Una interesante consulta se planteó a la Dirección General de Tributación (DGT) en cuanto al pago del Impuesto sobre el Valor Agregado cuando se trata de las tarjetas de regalo (vales de consumo) que se adquieren en un comercio, pagando previamente una suma de dinero sin llevarse ninguna mercadería, pero transfiriendo ese vale o tarjeta de regalo a un tercero que luego llega al establecimiento y utiliza el valor prepagado para adquirir ahora sí bienes o servicios que podrían estar sujetos al impuesto.

Las dudas concretas se refieren a si hay dos hechos generadores del IVA (la compra de la tarjeta y luego la adquisición concreta de los bienes o servicios) o si solamente se aplica ese impuesto a la compra en firme y no al acto de adquisición de la tarjeta de regalo. Adicionalmente, surge la duda de si deben generarse dos facturas electrónicas o solamente una.

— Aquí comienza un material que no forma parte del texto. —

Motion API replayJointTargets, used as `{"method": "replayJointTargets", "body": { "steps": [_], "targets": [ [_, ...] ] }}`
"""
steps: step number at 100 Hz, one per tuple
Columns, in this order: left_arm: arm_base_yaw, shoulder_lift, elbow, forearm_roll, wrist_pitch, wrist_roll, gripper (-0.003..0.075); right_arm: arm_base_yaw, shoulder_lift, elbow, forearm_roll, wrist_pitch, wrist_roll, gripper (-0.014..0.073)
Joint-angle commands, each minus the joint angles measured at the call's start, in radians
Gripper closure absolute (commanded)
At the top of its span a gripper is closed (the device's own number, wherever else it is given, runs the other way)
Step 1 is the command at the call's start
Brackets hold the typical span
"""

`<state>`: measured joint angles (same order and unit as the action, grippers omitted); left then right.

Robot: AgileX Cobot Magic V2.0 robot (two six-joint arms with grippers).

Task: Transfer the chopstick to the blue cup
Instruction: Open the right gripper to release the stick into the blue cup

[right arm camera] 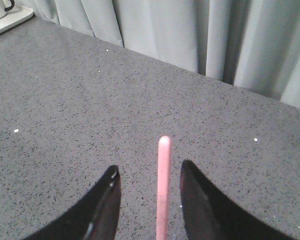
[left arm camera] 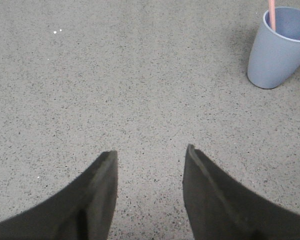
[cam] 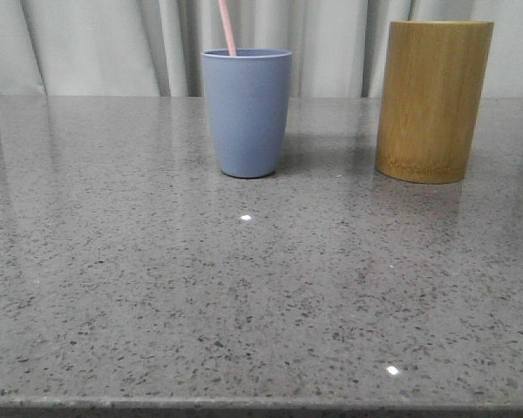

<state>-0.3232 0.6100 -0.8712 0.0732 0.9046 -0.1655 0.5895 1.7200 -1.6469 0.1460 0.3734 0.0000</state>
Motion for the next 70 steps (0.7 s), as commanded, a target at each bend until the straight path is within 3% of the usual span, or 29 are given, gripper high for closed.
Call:
{"method": "replayJointTargets", "body": {
  "steps": [1,42,55,70],
  "targets": [
    [0.001,0.002,-0.024,0.000,-0.064,-0.007,0.0408,0.000,-0.058,-0.027,-0.007,-0.071,-0.012,0.0267],
    [0.001,0.002,-0.024,0.000,-0.070,-0.007,0.0408,-0.042,-0.164,-0.020,-0.067,-0.017,-0.012,0.0291],
    [0.001,0.002,-0.024,0.000,-0.073,-0.007,0.0408,-0.077,-0.230,0.061,-0.067,-0.020,-0.012,0.0364],
    [0.001,0.002,-0.024,0.000,-0.082,-0.007,0.0408,-0.104,-0.349,0.212,-0.067,-0.070,-0.012,0.0378]
  ]
}}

En esencia, el vale es un documento comercial utilizado como herramienta de marketing: el comerciante recibe una determinada suma de dinero como pago anticipado de un producto y se compromete a entregar posteriormente un bien, objeto o servicio a quien presente ese vale dentro de un plazo determinado.

Sobre el particular la DGT ya había emitido los oficios No. 751-2016 de fecha 18 de julio de 2016 y DGT-1831-201 de fecha 7 de diciembre de 2018; y ahora se genera el oficio DGT-1115-2019 del 4 de julio de 2019.

En resumen, la respuesta de la Administración comprende los siguientes puntos: El vale es un documento de prueba, pero es hasta que se canjee dicho vale que se podría configurar el hecho generador del IVA. Si bien la entrega del vale no conlleva un hecho generador del impuesto y tampoco surge la obligación de emitir un comprobante de pago electrónico para efectos tributarios, el comerciante sí deberá llevar un registro contable de ello.

Ahora bien, la DGT considera que el vale es un documento representativo de moneda y que como tal no califica como bien sujeto al IVA (no debe pagarse el impuesto al momento en que se adquiere el vale); sino es hasta que efectivamente dicho vale se canjee, que podrá determinarse si deberá pagarse o no el IVA por la venta respectiva o adquisición de las mercancías o servicios, si es que están afectas a dicho impuesto.